Dataset entries:
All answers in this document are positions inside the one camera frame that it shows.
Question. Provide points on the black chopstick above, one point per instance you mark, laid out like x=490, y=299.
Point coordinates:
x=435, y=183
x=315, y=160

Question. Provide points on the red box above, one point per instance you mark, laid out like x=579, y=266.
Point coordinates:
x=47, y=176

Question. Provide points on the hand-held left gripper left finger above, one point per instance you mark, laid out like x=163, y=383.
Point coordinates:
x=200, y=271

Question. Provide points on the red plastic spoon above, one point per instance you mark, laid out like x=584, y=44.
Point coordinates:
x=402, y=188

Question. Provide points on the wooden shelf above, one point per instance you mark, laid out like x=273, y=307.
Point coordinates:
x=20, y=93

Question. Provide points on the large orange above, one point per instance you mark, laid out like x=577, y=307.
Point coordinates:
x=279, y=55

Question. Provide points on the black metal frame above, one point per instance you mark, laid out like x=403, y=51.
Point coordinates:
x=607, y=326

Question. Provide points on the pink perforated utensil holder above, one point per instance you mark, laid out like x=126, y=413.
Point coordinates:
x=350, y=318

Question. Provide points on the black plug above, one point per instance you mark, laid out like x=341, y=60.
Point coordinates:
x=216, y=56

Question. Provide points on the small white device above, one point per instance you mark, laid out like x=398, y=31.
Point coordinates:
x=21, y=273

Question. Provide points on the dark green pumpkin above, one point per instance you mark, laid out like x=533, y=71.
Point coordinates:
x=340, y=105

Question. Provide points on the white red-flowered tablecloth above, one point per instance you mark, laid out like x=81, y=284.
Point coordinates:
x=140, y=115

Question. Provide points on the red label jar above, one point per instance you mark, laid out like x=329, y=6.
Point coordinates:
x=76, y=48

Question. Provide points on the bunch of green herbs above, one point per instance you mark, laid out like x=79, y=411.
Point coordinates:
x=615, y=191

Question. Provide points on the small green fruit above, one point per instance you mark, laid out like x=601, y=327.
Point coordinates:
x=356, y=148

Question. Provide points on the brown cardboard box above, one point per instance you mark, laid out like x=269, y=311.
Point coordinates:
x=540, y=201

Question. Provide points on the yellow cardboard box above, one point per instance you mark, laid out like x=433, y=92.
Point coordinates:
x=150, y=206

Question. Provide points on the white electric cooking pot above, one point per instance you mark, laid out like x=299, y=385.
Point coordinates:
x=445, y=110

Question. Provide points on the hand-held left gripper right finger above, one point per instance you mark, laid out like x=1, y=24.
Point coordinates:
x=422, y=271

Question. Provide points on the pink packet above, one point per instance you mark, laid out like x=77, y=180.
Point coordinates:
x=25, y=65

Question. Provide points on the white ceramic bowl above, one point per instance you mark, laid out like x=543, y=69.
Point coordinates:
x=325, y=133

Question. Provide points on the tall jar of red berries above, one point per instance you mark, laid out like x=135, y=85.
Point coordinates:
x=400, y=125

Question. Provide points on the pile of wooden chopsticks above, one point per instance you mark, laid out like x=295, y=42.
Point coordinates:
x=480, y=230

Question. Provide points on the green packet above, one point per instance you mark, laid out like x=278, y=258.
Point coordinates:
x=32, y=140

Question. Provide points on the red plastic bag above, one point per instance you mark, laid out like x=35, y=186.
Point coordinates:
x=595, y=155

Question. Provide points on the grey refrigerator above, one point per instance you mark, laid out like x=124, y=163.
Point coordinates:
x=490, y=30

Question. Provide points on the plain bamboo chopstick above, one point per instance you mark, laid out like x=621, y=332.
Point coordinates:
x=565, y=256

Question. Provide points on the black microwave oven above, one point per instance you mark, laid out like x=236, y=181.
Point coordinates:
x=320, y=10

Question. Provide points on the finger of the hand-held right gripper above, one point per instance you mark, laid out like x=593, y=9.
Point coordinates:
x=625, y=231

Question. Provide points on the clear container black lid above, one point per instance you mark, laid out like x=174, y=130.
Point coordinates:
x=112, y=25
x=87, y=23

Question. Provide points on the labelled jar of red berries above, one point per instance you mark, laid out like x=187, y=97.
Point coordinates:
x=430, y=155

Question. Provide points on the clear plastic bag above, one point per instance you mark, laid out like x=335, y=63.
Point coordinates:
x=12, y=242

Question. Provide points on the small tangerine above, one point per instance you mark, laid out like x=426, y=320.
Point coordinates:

TRY IT:
Write out every entry exactly as given.

TASK SOLUTION:
All answers in this document are positions inside the one camera frame that it shows.
Question. Provide points on the black chopstick above, one point per instance you mark, laid out like x=490, y=299.
Point coordinates:
x=435, y=183
x=315, y=160

Question. Provide points on the red box above, one point per instance you mark, laid out like x=579, y=266.
Point coordinates:
x=47, y=176

Question. Provide points on the hand-held left gripper left finger above, one point per instance you mark, laid out like x=163, y=383.
Point coordinates:
x=200, y=271

Question. Provide points on the red plastic spoon above, one point per instance you mark, laid out like x=584, y=44.
Point coordinates:
x=402, y=188

Question. Provide points on the wooden shelf above, one point per instance you mark, laid out like x=273, y=307.
Point coordinates:
x=20, y=93

Question. Provide points on the large orange above, one point per instance you mark, laid out like x=577, y=307.
Point coordinates:
x=279, y=55

Question. Provide points on the black metal frame above, one point per instance you mark, laid out like x=403, y=51.
Point coordinates:
x=607, y=326

Question. Provide points on the pink perforated utensil holder above, one point per instance you mark, laid out like x=126, y=413.
Point coordinates:
x=350, y=318

Question. Provide points on the black plug above, one point per instance you mark, laid out like x=341, y=60.
Point coordinates:
x=216, y=56

Question. Provide points on the small white device above, one point per instance you mark, laid out like x=398, y=31.
Point coordinates:
x=21, y=273

Question. Provide points on the dark green pumpkin above, one point per instance you mark, laid out like x=533, y=71.
Point coordinates:
x=340, y=105

Question. Provide points on the white red-flowered tablecloth above, one point per instance you mark, laid out like x=81, y=284.
Point coordinates:
x=140, y=115

Question. Provide points on the red label jar above, one point per instance you mark, laid out like x=329, y=6.
Point coordinates:
x=76, y=48

Question. Provide points on the bunch of green herbs above, one point per instance you mark, laid out like x=79, y=411.
Point coordinates:
x=615, y=191

Question. Provide points on the small green fruit above, one point per instance you mark, laid out like x=601, y=327.
Point coordinates:
x=356, y=148

Question. Provide points on the brown cardboard box above, one point per instance you mark, laid out like x=269, y=311.
Point coordinates:
x=540, y=201

Question. Provide points on the yellow cardboard box above, one point per instance you mark, laid out like x=433, y=92.
Point coordinates:
x=150, y=206

Question. Provide points on the white electric cooking pot above, one point per instance you mark, laid out like x=299, y=385.
Point coordinates:
x=445, y=110

Question. Provide points on the hand-held left gripper right finger above, one point per instance you mark, laid out like x=1, y=24.
Point coordinates:
x=422, y=271

Question. Provide points on the pink packet above, one point per instance you mark, laid out like x=77, y=180.
Point coordinates:
x=25, y=65

Question. Provide points on the white ceramic bowl above, one point per instance you mark, laid out like x=543, y=69.
Point coordinates:
x=325, y=133

Question. Provide points on the tall jar of red berries above, one point per instance you mark, laid out like x=135, y=85.
Point coordinates:
x=400, y=125

Question. Provide points on the pile of wooden chopsticks above, one point per instance you mark, laid out like x=295, y=42.
Point coordinates:
x=480, y=230

Question. Provide points on the green packet above, one point per instance you mark, laid out like x=278, y=258.
Point coordinates:
x=32, y=140

Question. Provide points on the red plastic bag above, one point per instance you mark, laid out like x=35, y=186.
Point coordinates:
x=595, y=155

Question. Provide points on the grey refrigerator above, one point per instance you mark, laid out like x=124, y=163.
Point coordinates:
x=490, y=30

Question. Provide points on the plain bamboo chopstick above, one point per instance you mark, laid out like x=621, y=332.
Point coordinates:
x=565, y=256

Question. Provide points on the black microwave oven above, one point per instance you mark, laid out like x=236, y=181.
Point coordinates:
x=320, y=10

Question. Provide points on the finger of the hand-held right gripper above, one point per instance you mark, laid out like x=593, y=9.
Point coordinates:
x=625, y=231

Question. Provide points on the clear container black lid above, one point per instance you mark, laid out like x=174, y=130.
Point coordinates:
x=112, y=25
x=87, y=23

Question. Provide points on the labelled jar of red berries above, one point per instance you mark, laid out like x=187, y=97.
Point coordinates:
x=430, y=155

Question. Provide points on the clear plastic bag above, one point per instance you mark, laid out like x=335, y=63.
Point coordinates:
x=12, y=242

Question. Provide points on the small tangerine above, one point per instance you mark, laid out like x=426, y=320.
Point coordinates:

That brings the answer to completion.